The inventory reserve was revised for the period ended March 31,
2023 to reflect the Smart Mirrors sold or used in promotional
events during the first quarter of 2023, for a revised ending
balance of $524,994.
Goodwill
On September 13, 2006, the Company entered into a Stock Purchase
Agreement with Capstone Industries, Inc., a Florida corporation
(“CAPI”). Capstone was incorporated in Florida on May 15, 1996 and
is engaged primarily in the business of wholesaling technology
inspired consumer products to distributors and retailers in the
United States. Under the Stock Purchase Agreement, the Company
acquired 100% of the issued and outstanding shares of CAPI’s Common
Stock, and recorded goodwill of $1,936,020. Goodwill acquired in
business combinations is initially computed as the amount paid by
the acquiring company in excess of the fair value of the net assets
acquired. Goodwill is tested for impairment on December 31 of each
year or more frequently if events or changes in circumstances
indicate that the asset might be impaired. If the carrying amount
exceeds its fair value, an impairment loss is recognized. Goodwill
is not amortized. The Company estimates the fair value of its
single reporting unit relative to the Company’s market
capitalization. There was no impairment charge for the three months
ended March 31, 2023 or December 31, 2022.
Fair Value
Measurement
The accounting guidance under Financial Accounting Standards Board
(“FASB”) Accounting Standards Codification (“ASC), “Fair Value
Measurements and Disclosures (ASC 820-10) requires the Company to
make disclosures about the fair value of certain of its assets and
liabilities. ASC 820-10 clarifies the principle that fair value
should be based on the assumptions market participants would use
when pricing an asset or liability and establishes a fair value
hierarchy that prioritizes the information used to develop those
assumptions. ASC 820-10 utilizes a fair value hierarchy that
prioritizes the inputs to valuation techniques used to measure fair
value into three broad levels. The three levels of the hierarchy
are as follows:
Level 1: Observable inputs such as quoted prices in active markets
for identical assets or liabilities.
Level 2: Inputs other than quoted prices that are observable for
the asset or liability, either directly or indirectly.

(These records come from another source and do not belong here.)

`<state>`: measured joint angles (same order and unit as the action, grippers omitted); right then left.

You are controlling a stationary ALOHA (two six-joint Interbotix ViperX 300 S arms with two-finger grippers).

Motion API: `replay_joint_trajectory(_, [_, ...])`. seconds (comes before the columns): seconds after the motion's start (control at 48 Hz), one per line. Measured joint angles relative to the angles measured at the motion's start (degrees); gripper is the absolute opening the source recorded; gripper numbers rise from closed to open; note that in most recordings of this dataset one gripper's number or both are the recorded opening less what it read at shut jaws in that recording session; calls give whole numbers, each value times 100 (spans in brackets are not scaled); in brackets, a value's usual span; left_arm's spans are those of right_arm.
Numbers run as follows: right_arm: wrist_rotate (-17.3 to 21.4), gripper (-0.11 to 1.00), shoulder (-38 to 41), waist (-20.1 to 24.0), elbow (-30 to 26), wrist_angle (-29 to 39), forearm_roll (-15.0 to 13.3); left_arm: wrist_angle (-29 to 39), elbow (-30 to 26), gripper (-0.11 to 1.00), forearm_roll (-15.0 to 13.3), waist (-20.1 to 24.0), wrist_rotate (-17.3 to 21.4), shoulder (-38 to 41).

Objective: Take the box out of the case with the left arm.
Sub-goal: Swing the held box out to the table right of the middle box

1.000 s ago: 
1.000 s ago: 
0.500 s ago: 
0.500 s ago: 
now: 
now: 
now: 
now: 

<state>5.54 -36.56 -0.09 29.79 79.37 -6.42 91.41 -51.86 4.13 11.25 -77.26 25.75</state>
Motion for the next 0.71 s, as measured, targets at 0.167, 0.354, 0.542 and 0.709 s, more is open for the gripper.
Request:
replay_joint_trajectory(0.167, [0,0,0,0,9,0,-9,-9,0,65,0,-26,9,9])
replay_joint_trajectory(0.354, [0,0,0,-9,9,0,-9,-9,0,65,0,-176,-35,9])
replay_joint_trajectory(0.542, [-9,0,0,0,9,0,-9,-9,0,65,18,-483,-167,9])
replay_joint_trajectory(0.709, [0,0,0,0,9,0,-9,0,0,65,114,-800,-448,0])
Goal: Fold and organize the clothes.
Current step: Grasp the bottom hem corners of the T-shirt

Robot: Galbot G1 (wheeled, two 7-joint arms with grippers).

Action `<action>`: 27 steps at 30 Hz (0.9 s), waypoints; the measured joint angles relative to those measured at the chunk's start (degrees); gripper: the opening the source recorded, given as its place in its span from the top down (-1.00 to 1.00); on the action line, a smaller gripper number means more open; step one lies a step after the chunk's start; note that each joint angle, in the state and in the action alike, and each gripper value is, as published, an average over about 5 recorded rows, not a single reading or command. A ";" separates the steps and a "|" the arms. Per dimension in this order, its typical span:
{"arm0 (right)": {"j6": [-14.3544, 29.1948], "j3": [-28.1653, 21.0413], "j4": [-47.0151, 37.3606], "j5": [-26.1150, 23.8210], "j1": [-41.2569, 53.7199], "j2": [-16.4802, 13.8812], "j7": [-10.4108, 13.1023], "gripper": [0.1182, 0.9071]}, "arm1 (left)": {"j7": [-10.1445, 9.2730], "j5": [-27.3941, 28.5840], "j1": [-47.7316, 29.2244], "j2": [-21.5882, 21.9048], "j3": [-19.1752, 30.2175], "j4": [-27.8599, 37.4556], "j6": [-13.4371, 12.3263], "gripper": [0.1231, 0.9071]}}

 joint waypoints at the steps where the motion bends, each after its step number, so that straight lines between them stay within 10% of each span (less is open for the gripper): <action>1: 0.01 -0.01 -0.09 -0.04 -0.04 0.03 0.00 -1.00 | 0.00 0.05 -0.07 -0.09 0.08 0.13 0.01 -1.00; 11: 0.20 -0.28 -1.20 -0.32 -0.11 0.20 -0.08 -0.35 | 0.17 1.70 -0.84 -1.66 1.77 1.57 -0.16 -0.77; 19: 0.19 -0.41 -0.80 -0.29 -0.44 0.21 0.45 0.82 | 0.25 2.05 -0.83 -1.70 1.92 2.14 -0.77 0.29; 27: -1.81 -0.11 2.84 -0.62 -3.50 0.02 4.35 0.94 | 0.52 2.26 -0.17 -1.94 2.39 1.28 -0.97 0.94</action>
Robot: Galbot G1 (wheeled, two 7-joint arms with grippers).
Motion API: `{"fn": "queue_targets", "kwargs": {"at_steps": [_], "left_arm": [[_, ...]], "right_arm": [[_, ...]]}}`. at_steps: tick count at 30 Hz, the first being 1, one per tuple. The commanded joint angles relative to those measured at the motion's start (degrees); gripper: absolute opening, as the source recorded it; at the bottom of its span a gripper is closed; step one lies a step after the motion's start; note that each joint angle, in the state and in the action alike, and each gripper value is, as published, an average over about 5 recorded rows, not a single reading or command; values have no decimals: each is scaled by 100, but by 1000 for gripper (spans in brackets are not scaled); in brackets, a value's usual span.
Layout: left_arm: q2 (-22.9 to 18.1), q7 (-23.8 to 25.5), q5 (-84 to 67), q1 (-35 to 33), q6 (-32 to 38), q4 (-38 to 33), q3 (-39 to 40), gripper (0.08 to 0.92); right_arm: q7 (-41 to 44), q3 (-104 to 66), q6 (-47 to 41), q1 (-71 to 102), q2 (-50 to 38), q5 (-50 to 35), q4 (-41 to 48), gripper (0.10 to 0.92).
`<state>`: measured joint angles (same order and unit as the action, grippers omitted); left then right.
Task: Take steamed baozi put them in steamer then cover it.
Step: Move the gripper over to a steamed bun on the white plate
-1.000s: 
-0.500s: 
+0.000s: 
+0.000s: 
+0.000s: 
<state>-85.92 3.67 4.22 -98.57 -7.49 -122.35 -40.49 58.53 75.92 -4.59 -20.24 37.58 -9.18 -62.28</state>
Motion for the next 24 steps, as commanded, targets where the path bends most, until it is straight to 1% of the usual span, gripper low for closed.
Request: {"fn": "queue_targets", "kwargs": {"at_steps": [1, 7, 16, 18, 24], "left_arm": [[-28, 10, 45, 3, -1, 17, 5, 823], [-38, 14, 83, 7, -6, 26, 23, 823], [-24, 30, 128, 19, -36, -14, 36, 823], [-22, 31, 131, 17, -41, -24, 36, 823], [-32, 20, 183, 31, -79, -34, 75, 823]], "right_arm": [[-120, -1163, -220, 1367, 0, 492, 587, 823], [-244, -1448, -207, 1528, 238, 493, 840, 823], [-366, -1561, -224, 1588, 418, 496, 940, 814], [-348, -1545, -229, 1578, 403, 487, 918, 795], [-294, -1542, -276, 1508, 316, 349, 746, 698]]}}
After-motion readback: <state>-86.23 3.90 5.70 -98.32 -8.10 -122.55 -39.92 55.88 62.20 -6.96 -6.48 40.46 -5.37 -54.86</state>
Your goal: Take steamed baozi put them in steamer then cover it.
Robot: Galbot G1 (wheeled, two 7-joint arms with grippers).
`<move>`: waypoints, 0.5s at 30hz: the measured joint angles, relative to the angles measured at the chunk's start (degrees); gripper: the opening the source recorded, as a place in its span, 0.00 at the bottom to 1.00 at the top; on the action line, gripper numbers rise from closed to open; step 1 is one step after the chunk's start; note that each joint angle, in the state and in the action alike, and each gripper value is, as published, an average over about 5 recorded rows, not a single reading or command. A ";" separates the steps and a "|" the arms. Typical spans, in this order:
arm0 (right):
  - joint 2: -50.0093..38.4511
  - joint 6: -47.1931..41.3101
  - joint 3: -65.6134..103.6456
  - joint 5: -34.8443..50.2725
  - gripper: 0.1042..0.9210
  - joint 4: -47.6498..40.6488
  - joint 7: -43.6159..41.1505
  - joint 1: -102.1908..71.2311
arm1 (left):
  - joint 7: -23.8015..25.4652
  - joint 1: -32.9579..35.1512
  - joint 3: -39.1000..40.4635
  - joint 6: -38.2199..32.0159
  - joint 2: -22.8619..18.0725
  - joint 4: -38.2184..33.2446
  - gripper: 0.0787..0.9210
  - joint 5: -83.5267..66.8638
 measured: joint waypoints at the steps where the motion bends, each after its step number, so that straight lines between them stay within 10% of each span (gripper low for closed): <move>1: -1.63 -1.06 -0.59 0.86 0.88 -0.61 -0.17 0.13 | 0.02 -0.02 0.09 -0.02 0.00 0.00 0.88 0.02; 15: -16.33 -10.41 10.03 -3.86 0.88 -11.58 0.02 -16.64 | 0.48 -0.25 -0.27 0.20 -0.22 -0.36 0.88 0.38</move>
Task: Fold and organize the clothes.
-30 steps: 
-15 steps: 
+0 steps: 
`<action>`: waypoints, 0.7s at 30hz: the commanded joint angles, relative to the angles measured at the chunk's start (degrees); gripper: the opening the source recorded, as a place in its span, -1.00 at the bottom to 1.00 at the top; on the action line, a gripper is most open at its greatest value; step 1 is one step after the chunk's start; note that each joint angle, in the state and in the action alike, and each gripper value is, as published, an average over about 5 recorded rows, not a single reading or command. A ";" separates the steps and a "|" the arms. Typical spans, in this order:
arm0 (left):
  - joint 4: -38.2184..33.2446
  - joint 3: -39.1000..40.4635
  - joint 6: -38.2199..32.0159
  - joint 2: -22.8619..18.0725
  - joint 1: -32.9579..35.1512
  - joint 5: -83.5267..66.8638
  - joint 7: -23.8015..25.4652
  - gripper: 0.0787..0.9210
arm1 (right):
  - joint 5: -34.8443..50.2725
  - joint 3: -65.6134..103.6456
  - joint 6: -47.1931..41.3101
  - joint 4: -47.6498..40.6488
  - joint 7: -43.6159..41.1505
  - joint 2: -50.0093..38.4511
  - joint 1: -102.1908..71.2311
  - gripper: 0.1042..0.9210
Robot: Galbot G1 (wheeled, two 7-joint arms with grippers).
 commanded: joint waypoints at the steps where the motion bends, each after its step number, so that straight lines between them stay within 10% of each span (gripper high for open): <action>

Level 3: Significant unobservable inputs.
Earnings Per Common
Share
Basic earnings per common share is computed by dividing net
income(loss) by the weighted average number of shares of common
stock outstanding as of March 31, 2023 and 2022. Diluted earnings
per share reflects the potential dilution that could occur if
securities or other contracts to issue common stock were exercised
or converted into common stock. For calculation of the diluted
earnings per share, the basic weighted average number of shares is
increased by the dilutive effect of stock options and warrants
using the treasury stock method. In periods where losses are
reported, the weighted average number of common shares outstanding
excludes common stock equivalents because their inclusion would be
anti-dilutive. As of March 31, 2023 and 2022, the total number of
potentially dilutive common stock equivalents excluded from the
diluted earnings per share calculation
was 608,288 options, 199,733 warrants and 15,000 of
preferred B-1 stock convertible into 999,900 shares of common stock
for 2023 and 880,000 options, 199,733 warrants and 15,000
of preferred B-1 stock convertible into 999,900 shares of common
stock for 2022.
Revenue
Recognition
The Company generates revenue from developing, marketing and
selling consumer products through national and regional retailers.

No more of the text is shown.